“Broadway Bares” Stripped Down For A Record-breaking $2.5 Million
More than 200 of New York’s fittest dancers peeled off their clothes for a good cause on Sunday 21 June, and the night ended with the biggest payday in the show’s history. Broadway Bares: License to Strip pulled in a record $2,534,428 for Broadway Cares/Equity Fights AIDS, beating last year’s record of $2,447,967.

A spy caper with very little left to the imagination
This year’s theme was espionage, and the plot was gloriously silly. A squad of secret agents had to stop a rogue artificial intelligence from destroying Broadway. Tony winner J. Harrison Ghee played master provocateur at “Mission MI69” and sent three spies-in-training, DeMarius Copes, Jimin Moon and Joey Taranto, off to compete for the title of Top Provocateur.

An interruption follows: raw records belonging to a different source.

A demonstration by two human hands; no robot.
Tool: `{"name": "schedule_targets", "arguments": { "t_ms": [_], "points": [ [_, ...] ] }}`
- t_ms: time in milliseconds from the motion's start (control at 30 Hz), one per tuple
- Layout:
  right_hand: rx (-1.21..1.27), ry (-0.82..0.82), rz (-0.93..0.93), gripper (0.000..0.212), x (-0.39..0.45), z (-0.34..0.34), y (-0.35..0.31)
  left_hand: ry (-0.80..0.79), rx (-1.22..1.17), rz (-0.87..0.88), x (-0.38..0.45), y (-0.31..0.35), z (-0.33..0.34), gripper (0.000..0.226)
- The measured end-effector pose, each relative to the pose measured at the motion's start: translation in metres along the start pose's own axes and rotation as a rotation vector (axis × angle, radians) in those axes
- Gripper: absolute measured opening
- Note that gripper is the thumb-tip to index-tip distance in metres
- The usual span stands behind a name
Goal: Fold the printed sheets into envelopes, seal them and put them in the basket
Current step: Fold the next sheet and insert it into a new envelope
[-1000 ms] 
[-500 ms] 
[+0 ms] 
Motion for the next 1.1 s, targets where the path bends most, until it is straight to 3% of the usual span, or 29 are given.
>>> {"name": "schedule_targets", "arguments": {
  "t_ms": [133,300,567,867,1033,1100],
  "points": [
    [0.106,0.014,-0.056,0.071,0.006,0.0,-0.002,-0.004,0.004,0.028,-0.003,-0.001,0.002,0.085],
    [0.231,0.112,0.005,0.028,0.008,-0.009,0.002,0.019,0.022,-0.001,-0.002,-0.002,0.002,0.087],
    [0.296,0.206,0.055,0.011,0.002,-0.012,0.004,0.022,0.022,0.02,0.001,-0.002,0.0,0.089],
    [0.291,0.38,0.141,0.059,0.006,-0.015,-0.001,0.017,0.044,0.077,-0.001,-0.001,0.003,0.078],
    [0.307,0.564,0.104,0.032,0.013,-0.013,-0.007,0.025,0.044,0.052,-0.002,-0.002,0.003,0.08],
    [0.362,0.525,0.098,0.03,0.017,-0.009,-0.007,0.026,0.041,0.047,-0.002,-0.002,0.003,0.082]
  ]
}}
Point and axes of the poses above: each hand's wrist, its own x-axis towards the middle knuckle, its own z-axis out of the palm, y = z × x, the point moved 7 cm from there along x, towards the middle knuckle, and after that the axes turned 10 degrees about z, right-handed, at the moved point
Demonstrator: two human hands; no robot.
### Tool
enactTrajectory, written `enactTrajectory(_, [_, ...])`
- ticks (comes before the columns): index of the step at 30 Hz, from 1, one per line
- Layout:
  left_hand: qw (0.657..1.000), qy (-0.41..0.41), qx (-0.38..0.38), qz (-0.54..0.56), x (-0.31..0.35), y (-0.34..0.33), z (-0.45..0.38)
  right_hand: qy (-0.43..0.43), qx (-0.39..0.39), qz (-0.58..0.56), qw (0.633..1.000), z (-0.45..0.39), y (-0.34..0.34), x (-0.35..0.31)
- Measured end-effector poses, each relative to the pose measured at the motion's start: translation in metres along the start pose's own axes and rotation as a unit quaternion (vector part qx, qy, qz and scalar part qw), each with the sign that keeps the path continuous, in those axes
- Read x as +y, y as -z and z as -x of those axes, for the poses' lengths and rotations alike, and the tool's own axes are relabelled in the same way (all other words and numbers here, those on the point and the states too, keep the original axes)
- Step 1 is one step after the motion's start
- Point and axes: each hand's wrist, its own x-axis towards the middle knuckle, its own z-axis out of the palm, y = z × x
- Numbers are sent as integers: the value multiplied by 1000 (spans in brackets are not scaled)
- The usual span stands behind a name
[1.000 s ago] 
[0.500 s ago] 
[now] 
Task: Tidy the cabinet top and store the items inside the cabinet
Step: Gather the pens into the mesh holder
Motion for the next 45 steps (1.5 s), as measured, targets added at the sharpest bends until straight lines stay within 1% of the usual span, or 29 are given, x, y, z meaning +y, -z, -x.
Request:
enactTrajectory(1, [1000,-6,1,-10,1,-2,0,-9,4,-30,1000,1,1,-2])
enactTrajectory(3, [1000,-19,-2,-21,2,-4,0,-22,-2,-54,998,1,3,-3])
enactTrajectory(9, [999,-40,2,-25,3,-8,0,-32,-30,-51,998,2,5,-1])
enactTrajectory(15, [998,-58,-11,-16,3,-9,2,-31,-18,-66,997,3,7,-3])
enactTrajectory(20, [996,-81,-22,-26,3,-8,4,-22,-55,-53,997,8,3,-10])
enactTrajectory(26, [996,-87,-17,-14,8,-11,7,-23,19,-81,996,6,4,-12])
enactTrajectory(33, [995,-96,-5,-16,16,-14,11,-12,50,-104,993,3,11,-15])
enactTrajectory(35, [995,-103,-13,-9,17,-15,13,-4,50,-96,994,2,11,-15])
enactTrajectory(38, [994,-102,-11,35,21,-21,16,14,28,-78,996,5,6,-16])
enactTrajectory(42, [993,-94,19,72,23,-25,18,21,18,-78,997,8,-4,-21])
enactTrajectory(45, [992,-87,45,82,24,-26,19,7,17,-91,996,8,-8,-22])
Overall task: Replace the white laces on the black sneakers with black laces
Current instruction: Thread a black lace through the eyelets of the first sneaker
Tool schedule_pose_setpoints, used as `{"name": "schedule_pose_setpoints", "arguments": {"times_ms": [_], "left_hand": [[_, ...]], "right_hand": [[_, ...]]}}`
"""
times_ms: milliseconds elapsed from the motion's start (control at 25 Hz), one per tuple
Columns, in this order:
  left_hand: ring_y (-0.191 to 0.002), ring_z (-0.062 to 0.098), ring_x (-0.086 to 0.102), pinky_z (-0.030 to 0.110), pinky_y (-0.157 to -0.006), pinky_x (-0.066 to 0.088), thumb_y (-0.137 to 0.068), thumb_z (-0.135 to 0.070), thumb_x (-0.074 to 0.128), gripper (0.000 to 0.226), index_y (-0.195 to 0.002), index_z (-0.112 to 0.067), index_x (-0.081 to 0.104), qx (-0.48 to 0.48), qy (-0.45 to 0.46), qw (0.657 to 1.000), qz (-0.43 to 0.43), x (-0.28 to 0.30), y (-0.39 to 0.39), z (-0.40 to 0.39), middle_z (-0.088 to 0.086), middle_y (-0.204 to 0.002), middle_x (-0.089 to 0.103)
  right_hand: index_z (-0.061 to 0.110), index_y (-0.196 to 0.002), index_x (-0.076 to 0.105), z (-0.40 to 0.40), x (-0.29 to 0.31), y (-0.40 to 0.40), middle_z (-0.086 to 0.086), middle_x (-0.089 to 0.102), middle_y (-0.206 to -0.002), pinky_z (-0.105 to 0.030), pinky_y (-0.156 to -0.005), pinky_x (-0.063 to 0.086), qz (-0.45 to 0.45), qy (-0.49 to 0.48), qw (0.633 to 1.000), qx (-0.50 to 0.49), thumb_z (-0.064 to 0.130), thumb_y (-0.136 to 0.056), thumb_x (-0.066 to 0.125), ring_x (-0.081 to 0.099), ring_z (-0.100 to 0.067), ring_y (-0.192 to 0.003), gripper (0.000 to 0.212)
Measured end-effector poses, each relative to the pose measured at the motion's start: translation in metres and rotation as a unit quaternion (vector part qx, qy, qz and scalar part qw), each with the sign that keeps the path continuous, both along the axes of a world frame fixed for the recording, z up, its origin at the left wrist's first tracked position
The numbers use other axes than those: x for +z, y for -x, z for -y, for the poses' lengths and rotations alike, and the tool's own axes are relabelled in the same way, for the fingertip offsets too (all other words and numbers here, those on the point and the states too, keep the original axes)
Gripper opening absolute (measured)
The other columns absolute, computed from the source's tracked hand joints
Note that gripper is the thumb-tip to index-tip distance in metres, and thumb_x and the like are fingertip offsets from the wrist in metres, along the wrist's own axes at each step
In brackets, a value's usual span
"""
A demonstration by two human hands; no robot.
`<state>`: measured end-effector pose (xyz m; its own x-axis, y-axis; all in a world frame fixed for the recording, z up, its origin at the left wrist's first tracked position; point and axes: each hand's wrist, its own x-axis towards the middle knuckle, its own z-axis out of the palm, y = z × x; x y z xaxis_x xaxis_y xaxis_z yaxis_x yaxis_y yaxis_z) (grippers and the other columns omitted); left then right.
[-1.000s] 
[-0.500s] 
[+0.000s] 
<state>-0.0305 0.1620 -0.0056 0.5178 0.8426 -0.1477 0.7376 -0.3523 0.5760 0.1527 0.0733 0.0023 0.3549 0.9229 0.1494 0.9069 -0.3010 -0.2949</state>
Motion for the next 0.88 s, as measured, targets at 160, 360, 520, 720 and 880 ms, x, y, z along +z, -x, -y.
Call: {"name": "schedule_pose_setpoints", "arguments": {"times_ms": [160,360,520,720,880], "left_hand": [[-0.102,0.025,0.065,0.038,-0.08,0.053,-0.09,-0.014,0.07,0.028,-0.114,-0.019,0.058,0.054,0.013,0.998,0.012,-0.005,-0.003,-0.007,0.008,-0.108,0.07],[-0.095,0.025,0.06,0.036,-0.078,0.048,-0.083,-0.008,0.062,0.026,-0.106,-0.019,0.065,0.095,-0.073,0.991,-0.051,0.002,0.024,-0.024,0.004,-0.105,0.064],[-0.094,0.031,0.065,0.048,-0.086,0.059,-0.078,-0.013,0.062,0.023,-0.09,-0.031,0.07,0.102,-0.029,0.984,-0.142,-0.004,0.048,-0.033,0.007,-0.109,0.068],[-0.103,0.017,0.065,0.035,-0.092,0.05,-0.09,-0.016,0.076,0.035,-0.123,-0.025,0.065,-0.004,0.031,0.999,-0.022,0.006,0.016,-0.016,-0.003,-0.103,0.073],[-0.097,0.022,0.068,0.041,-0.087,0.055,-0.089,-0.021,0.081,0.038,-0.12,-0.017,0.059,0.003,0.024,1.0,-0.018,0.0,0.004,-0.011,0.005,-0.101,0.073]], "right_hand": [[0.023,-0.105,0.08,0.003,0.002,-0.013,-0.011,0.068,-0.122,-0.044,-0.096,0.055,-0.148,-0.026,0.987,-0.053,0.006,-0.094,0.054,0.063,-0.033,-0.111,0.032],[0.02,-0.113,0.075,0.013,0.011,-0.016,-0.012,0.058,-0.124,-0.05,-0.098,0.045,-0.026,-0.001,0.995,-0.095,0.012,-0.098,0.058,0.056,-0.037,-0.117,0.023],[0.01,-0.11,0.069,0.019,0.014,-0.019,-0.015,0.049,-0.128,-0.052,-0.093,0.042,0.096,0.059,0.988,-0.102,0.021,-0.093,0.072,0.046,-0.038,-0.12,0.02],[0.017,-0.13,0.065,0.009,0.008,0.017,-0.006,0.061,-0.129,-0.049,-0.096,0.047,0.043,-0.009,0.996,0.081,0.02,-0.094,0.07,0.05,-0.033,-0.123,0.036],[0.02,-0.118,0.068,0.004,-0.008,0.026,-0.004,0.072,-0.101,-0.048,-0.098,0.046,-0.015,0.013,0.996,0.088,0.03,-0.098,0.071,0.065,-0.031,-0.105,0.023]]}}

What followed across two sold-out shows at the Hammerstein Ballroom was a runway of barely-clothed pop-culture icons. A near-naked James Bond got tied up by Goldfinger in a number cheekily retitled “License to Restrain.” A battalion of fembots marched out for Austin Powers.

There was a purring Pink Panther, a parade of decoy Carmen Sandiegos, and a Josephine Baker tribute in the famous banana skirt. Frankie Grande even sailed in from the Titanique stage to start the show’s traditional tip-collecting “Rotation.”

Why the night matters
Strip away the feathers and this is serious money for people who need it. The total helps fund meals, medication, housing and counselling for people living with HIV/AIDS and other illnesses across all 50 US states, Puerto Rico and Washington, DC.

A record $1,251,972 of it came through Stripathon, the cast-led online fundraiser, with dancer Mark MacKillop topping the leaderboard at $227,371.

The whole thing started back in 1992, when Broadway dancer Jerry Mitchell rounded up seven friends to strip on the bar at New York club Splash and raised $8,000 for HIV/AIDS care. Broadway Bares has now raised $33.6 million across its run.

On the night, presenting sponsor M·A·C Viva Glam handed over a $200,000 cheque, lifting its total contribution to $5.4 million.
Sexy, daft and genuinely good for the world. We’ll take it.